Generalmente hablando, el amor fue desgraciadamente esquivo para mí. Intenté un par de relaciones después de separarme. La primera consiguió trabajo en otra ciudad, la segunda se mudó a Bogotá para empezar sus estudios de ingeniería biomédica. Nadie luchó por nada, fueron noviazgos fugaces, de verano, de apenas semanas. Llegué a “enamorarme”, vía WhatsApp, de una micóloga brasileña. No sé por qué fui tan masoquista. Nos separaban más de seis mil kilómetros. Fue algo intenso pero en el fondo sabíamos que eso no iba para ningún Pereira. El único que estaba en esta ciudad era yo. No tuve relaciones sexuales durante cinco años. Las mujeres a quienes les hacía esta confesión no me creían, se burlaban. Apenas natural para esta sociedad machista. No me esforcé para que me creyeran, sólo quería ser fiel a la verdad, a mi sucia verdad, y encontrar algo de comprensión.

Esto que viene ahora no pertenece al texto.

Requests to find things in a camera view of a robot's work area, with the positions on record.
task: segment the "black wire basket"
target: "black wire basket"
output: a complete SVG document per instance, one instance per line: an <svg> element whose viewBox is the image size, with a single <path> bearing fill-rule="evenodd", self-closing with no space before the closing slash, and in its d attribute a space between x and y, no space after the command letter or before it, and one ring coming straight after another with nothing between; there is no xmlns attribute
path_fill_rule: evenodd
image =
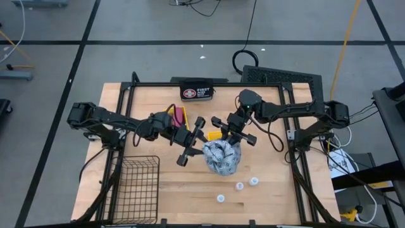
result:
<svg viewBox="0 0 405 228"><path fill-rule="evenodd" d="M116 167L117 158L111 170ZM155 224L158 219L159 157L125 156L115 200L106 198L104 217L115 202L113 224Z"/></svg>

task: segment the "white bottle cap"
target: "white bottle cap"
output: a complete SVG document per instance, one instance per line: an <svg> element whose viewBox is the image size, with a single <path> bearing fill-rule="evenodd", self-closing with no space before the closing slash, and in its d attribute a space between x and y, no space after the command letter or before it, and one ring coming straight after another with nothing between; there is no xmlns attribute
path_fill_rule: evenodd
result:
<svg viewBox="0 0 405 228"><path fill-rule="evenodd" d="M235 189L236 190L238 190L238 191L240 191L240 190L242 190L243 189L243 183L242 182L238 182L238 183L236 183L236 186L235 186Z"/></svg>
<svg viewBox="0 0 405 228"><path fill-rule="evenodd" d="M249 180L249 184L251 185L251 186L255 186L256 184L258 184L259 183L259 179L257 178L257 177L252 177L250 180Z"/></svg>
<svg viewBox="0 0 405 228"><path fill-rule="evenodd" d="M225 201L225 197L224 197L222 194L219 194L219 195L216 197L216 200L217 200L217 202L219 202L219 203L223 203L223 202Z"/></svg>

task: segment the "patterned fabric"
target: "patterned fabric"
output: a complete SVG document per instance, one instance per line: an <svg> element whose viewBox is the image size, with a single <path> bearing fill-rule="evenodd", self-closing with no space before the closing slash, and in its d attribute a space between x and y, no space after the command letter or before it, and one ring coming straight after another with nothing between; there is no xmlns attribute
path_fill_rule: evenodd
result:
<svg viewBox="0 0 405 228"><path fill-rule="evenodd" d="M208 167L216 174L228 176L236 172L241 157L239 142L233 146L224 140L206 142L202 152Z"/></svg>

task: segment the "concrete floor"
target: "concrete floor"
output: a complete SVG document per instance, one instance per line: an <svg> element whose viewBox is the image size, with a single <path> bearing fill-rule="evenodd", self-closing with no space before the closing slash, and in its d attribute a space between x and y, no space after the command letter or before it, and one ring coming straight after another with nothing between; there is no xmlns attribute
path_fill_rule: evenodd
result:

Tuve dos “amigas” en las que traté de refugiar mis miserias. La primera se alejó de mí cuando inició un noviazgo con un entrenador con quien, según ella, nunca tendría nada. Recuerdo las largas conversaciones que sosteníamos en las que me manifestaba lo mucho que lo detestaba porque la había engañado. Así que desde que desde entonces se alejó y se olvidó de mí. Definitivamente, hay sentimientos que no saben de coherencia…la otra demostró un poco más de interés pero era mala para escucharme y pésima consejera. También comenzó su relación y se enfocó en su pareja. Con esto, confirmé el ciclo que se repetía una y otra vez: a nadie le importaba. Consecuentemente, si no podía hacer parte de la sociedad, ¿para qué estar en ella? Esta especie es social, interactúa para progresar y encontrar la felicidad. Esta no es una sociedad individual, así todos queramos dárnoslas de berracos diciendo que no necesitamos de nadie. Los individualistas estamos condenados al olvido, a la segregación, a cierto exilio producto de los estándares sociales.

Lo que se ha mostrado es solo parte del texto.